KUOM (770 AM) – branded Radio K – is a daytime-only non-commercial educational college/alternative rock radio station licensed to serve Minneapolis, Minnesota. KUOM covers the Minneapolis–Saint Paul metropolitan area, and extends its reach with two low-power broadcast relay stations and one full-power repeater. Owned by the University of Minnesota, Twin Cities, the station is operated by both faculty and students. The KUOM studios are located at the Rarig Center on the University of Minnesota campus, while the station transmitter is in Falcon Heights. Besides a standard analog transmission, KUOM is also available online.
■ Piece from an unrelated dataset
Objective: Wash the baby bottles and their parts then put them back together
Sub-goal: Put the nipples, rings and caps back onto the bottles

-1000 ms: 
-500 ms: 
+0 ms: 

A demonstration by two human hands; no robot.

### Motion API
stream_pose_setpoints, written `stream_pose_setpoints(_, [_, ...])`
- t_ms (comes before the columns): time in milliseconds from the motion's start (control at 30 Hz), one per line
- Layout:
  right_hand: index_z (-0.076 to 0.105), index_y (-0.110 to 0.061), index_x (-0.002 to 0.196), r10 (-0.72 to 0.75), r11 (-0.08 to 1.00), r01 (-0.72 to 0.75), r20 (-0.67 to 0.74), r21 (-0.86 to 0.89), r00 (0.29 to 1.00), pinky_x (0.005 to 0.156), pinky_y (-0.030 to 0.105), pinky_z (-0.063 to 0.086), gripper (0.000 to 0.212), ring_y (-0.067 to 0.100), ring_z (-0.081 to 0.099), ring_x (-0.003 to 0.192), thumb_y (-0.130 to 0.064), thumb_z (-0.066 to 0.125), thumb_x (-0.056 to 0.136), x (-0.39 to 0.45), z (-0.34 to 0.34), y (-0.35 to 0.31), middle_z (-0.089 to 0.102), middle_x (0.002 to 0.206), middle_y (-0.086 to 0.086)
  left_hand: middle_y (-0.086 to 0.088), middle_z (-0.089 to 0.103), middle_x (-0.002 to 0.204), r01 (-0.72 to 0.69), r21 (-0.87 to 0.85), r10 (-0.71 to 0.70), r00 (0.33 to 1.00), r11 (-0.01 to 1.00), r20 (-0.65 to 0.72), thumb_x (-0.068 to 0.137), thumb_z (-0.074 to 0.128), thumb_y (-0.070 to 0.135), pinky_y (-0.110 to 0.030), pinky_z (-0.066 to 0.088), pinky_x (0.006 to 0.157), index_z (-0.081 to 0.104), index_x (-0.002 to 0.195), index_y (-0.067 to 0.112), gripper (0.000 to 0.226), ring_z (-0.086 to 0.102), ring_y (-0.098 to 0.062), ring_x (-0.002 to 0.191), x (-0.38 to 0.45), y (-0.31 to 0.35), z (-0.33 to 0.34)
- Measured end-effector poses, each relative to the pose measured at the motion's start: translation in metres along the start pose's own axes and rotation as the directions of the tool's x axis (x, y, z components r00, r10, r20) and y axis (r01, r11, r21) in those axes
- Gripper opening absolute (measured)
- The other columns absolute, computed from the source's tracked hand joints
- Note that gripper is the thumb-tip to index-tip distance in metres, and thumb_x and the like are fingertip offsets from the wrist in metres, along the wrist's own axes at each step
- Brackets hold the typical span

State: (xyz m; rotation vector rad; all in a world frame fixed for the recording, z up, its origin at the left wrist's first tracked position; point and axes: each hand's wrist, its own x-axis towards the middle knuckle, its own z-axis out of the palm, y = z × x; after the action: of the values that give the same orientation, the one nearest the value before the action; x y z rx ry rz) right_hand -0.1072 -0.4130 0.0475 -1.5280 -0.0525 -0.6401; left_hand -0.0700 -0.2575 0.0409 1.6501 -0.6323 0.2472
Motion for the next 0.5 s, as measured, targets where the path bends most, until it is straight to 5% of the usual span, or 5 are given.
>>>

KUOM's AM signal operates with a non-directional antenna located on the St. Paul/Falcon Heights campus. Due to its 770 kHz frequency located low on the band combined with the region's flat terrain and excellent soil conductivity, the station's AM coverage is comparable to that of a full-power FM station, thus 770 can be heard throughout the Twin Cities area, with grade B coverage in St. Cloud and Mankato. However, the AM is licensed to operate during daylight hours only in order to protect WABC in New York at night. The hours of operation vary from month to month, reflecting local sunrise and sunset times, with the day's sign on and signoff changing from month to month; signoff, for example, ranges from 4:30 p.m. in winter to 9:00 p.m. in summer.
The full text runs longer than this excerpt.